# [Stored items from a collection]
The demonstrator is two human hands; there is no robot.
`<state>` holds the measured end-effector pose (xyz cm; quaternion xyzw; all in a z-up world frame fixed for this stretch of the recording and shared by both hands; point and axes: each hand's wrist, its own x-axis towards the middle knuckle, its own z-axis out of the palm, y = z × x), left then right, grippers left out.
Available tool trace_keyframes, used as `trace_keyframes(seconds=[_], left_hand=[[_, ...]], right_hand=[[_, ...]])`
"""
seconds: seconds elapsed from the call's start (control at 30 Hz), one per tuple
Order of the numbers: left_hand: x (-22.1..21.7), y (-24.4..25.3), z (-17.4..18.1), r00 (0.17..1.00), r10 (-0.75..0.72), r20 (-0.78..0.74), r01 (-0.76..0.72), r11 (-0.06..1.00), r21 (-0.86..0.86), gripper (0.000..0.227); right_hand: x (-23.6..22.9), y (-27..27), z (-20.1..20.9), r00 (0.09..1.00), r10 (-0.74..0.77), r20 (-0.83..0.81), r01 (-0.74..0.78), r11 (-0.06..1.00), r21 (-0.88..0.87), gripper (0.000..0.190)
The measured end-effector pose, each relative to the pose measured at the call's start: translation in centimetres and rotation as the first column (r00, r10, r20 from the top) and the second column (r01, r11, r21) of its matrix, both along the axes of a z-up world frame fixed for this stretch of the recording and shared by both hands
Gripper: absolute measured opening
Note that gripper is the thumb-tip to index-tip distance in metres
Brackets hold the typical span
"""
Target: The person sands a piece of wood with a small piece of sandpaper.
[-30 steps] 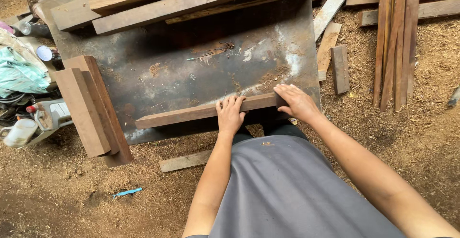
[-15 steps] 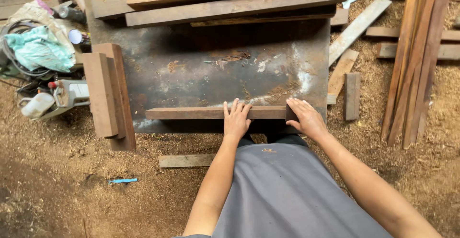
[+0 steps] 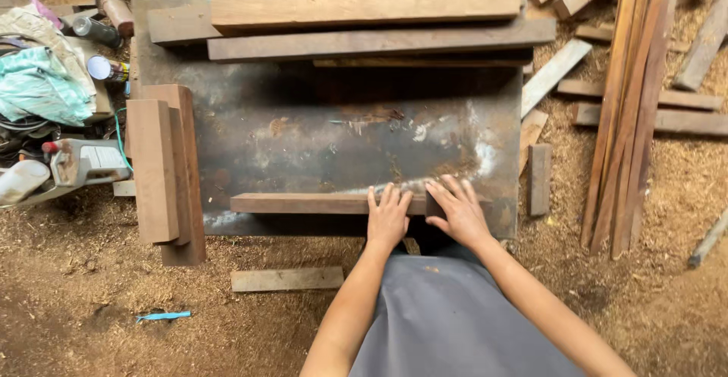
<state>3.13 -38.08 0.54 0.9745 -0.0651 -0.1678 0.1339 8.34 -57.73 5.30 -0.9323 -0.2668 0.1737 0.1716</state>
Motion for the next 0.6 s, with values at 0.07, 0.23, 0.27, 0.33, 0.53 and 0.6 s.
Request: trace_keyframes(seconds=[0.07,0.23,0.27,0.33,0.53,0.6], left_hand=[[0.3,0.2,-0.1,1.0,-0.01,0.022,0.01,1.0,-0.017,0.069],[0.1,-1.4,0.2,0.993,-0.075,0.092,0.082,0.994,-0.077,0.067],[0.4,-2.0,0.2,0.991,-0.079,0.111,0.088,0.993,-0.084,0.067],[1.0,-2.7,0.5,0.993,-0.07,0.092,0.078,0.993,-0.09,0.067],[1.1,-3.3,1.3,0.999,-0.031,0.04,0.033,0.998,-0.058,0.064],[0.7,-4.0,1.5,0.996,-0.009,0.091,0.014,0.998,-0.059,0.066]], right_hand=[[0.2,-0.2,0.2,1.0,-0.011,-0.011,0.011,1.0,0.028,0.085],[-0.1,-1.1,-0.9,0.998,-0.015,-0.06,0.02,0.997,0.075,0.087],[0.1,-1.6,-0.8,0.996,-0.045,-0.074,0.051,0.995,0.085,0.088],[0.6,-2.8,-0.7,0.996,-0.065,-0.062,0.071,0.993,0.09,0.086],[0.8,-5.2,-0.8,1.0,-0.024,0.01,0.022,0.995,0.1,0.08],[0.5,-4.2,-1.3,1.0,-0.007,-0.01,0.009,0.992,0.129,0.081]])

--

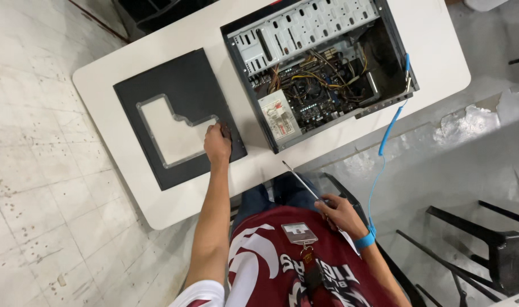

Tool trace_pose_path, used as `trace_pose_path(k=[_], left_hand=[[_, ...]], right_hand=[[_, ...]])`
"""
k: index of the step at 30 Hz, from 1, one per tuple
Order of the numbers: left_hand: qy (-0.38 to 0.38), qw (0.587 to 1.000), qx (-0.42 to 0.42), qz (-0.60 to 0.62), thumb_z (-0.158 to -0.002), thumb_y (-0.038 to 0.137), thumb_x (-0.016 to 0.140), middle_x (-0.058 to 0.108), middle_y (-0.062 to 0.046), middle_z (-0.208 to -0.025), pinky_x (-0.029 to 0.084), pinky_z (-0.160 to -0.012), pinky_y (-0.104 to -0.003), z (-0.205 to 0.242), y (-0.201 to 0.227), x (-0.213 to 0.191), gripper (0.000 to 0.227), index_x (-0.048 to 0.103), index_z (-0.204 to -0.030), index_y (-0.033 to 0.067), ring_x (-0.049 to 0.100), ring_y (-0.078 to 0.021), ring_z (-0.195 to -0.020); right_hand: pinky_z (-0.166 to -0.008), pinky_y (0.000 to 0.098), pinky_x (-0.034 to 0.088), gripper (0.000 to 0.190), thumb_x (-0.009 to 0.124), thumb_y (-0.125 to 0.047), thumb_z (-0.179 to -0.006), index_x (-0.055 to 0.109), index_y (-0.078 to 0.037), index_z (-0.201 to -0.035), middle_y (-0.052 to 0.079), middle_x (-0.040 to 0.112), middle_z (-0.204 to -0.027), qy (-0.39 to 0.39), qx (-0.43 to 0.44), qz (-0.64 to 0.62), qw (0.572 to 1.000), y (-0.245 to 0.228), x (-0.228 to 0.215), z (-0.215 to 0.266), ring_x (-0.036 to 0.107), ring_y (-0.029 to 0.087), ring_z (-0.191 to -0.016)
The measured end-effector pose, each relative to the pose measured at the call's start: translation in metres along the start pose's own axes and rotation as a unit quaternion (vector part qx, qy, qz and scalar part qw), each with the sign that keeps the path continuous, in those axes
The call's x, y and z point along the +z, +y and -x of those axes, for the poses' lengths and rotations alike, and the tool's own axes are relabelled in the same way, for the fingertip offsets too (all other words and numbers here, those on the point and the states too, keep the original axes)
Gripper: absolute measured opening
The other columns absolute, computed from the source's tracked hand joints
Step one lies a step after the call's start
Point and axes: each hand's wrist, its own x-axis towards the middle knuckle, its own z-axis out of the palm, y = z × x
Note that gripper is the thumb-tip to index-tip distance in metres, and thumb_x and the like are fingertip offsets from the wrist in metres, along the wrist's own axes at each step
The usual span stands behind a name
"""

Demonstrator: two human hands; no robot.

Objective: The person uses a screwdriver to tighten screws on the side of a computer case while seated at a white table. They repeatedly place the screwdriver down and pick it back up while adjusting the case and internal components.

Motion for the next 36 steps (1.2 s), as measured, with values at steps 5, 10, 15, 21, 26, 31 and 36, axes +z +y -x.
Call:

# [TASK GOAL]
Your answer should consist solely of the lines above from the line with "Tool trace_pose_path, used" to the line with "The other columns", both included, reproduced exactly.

# [TASK RESPONSE]
Tool trace_pose_path, used as `trace_pose_path(k=[_], left_hand=[[_, ...]], right_hand=[[_, ...]])`
"""
k: index of the step at 30 Hz, from 1, one per tuple
Order of the numbers: left_hand: qy (-0.38 to 0.38), qw (0.587 to 1.000), qx (-0.42 to 0.42), qz (-0.60 to 0.62), thumb_z (-0.158 to -0.002), thumb_y (-0.038 to 0.137), thumb_x (-0.016 to 0.140), middle_x (-0.058 to 0.108), middle_y (-0.062 to 0.046), middle_z (-0.208 to -0.025), pinky_x (-0.029 to 0.084), pinky_z (-0.160 to -0.012), pinky_y (-0.104 to -0.003), z (-0.205 to 0.242), y (-0.201 to 0.227), x (-0.213 to 0.191), gripper (0.000 to 0.227), index_x (-0.048 to 0.103), index_z (-0.204 to -0.030), index_y (-0.033 to 0.067), ring_x (-0.049 to 0.100), ring_y (-0.078 to 0.021), ring_z (-0.195 to -0.020); right_hand: pinky_z (-0.166 to -0.008), pinky_y (0.000 to 0.098), pinky_x (-0.034 to 0.088), gripper (0.000 to 0.190), thumb_x (-0.009 to 0.124), thumb_y (-0.125 to 0.047), thumb_z (-0.179 to -0.006), index_x (-0.055 to 0.109), index_y (-0.078 to 0.037), index_z (-0.201 to -0.035), middle_y (-0.052 to 0.079), middle_x (-0.040 to 0.112), middle_z (-0.204 to -0.027), qy (-0.39 to 0.39), qx (-0.43 to 0.44), qz (-0.64 to 0.62), qw (0.572 to 1.000), y (-0.245 to 0.228), x (-0.228 to 0.215), z (-0.215 to 0.266), ring_x (-0.036 to 0.107), ring_y (-0.029 to 0.087), ring_z (-0.191 to -0.016)
The measured end-effector pose, each relative to the pose measured at the call's start: translation in metres along the start pose's own axes and rotation as a unit quaternion (vector part qx, qy, qz and scalar part qw), each with the sign that keeps the path continuous, in those axes
The call's x, y and z point along the +z, +y and -x of those axes, for the poses' lengths and rotations alike, and the tool's own axes are relabelled in the same way, for the fingertip offsets too (all other words and numbers here, those on the point and the states too, keep the original axes)
Gripper: absolute measured opening
The other columns absolute, computed from the source's tracked hand joints

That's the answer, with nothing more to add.